Вот, стало быть, каковы мои отношения с Мартином и мои встречи с ним: в Кальве, а потом снова в Маульбронне мы были некоторое время одноклассниками, в общей сложности максимум три года, затем в Тюбингене раскланивались на улице и иногда перебрасывались словечком-другим, еще через несколько лет встретились снова во время его базельского семестра и отпраздновали эту сперва радостную, а потом печально окончившуюся встречу, чтобы затем, до самой его смерти, лишь дважды еще узнать друг о друге из писем — писем, в основе которых лежала, вероятно, с его стороны, какая-то потребность, какая-то тяга, иначе бы он не стал их писать, но на которые я необязательно отвечал бы, если бы и во мне тоже не было какого-то зачатка интереса и симпатии к этому Мартину, выходивших за пределы просто однокашничества. Конечно, между нами существовало какое-то неясное взаимопритяжение, какая-то возможность дружбы, которым случай слишком мало содействовал, чтобы они развились и реализовались, да и сегодня они еще существуют, с чего бы иначе стал я через много лет после его смерти и почти полвека после нашей последней встречи о нем вспоминать и считал своим долгом написать эти страницы, словно на них можно все-таки выполнить то, чему не суждено было сбыться в жизни?

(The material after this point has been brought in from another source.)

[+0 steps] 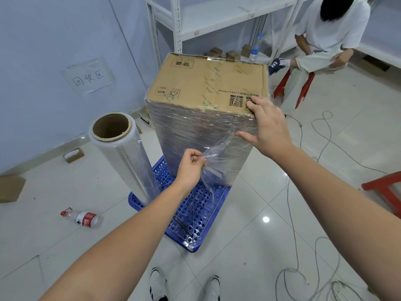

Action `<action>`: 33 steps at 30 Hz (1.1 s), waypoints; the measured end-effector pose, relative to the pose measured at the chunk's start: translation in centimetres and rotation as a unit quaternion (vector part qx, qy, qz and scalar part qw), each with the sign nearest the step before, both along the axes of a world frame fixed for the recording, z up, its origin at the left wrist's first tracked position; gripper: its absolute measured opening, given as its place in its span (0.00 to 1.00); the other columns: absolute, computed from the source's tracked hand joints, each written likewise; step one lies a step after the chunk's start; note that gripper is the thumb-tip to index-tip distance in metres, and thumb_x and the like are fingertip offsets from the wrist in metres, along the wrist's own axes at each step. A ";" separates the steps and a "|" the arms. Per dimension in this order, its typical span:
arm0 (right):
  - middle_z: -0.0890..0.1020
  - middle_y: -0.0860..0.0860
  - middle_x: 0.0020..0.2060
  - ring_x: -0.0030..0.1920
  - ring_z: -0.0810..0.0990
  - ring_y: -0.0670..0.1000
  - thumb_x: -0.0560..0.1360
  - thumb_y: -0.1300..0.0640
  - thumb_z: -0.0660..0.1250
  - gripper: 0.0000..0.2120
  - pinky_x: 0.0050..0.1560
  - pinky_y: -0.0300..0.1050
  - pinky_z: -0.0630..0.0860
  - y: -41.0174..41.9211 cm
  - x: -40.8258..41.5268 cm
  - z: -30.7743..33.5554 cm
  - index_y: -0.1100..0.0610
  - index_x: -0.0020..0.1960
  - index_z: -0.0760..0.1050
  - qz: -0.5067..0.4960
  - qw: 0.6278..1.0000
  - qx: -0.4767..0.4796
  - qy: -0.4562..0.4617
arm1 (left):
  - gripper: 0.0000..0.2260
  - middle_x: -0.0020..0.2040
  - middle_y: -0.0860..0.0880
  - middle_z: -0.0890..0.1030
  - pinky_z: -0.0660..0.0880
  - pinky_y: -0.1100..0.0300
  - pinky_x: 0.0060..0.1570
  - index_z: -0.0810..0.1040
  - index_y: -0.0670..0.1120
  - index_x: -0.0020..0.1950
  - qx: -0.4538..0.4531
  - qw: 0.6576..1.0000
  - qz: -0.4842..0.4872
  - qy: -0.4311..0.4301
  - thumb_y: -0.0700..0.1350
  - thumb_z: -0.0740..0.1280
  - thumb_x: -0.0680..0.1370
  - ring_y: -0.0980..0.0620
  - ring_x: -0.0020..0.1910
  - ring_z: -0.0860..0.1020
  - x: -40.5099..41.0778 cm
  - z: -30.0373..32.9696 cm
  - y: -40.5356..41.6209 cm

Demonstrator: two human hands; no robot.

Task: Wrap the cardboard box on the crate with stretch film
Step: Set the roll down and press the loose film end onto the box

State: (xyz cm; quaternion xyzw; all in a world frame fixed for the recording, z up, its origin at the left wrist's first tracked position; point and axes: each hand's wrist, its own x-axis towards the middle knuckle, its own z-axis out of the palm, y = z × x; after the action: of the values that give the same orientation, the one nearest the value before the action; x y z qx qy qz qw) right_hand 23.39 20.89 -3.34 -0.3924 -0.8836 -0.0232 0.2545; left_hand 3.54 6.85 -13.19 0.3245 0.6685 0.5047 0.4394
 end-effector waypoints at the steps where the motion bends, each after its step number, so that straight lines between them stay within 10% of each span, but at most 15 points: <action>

Нарисовать портрет Мартина, изложить хотя бы вкратце его биографию, описать его нрав или только посвятить ему сухой, запоздалый некролог — на это моего знания о нем куда как недостаточно. Когда я говорю о нем и пишу, я знаю, что речь идет не о реальном историческом, настоящем Мартине, а о Мартине, живущем в моей памяти и в моем воображении, об образе или призраке, краски которого взяты в такой же мере из догадок, как и из увиденного, в такой же мере из воображения, как и из памяти. Реален и историчен ли он, этот Мартин, или нет, жив и активен он вне сомнения, ибо при отнюдь не благоприятных обстоятельствах он заставляет меня помочь ему появиться. И поэтому я приступаю к работе над портретом моего Мартина.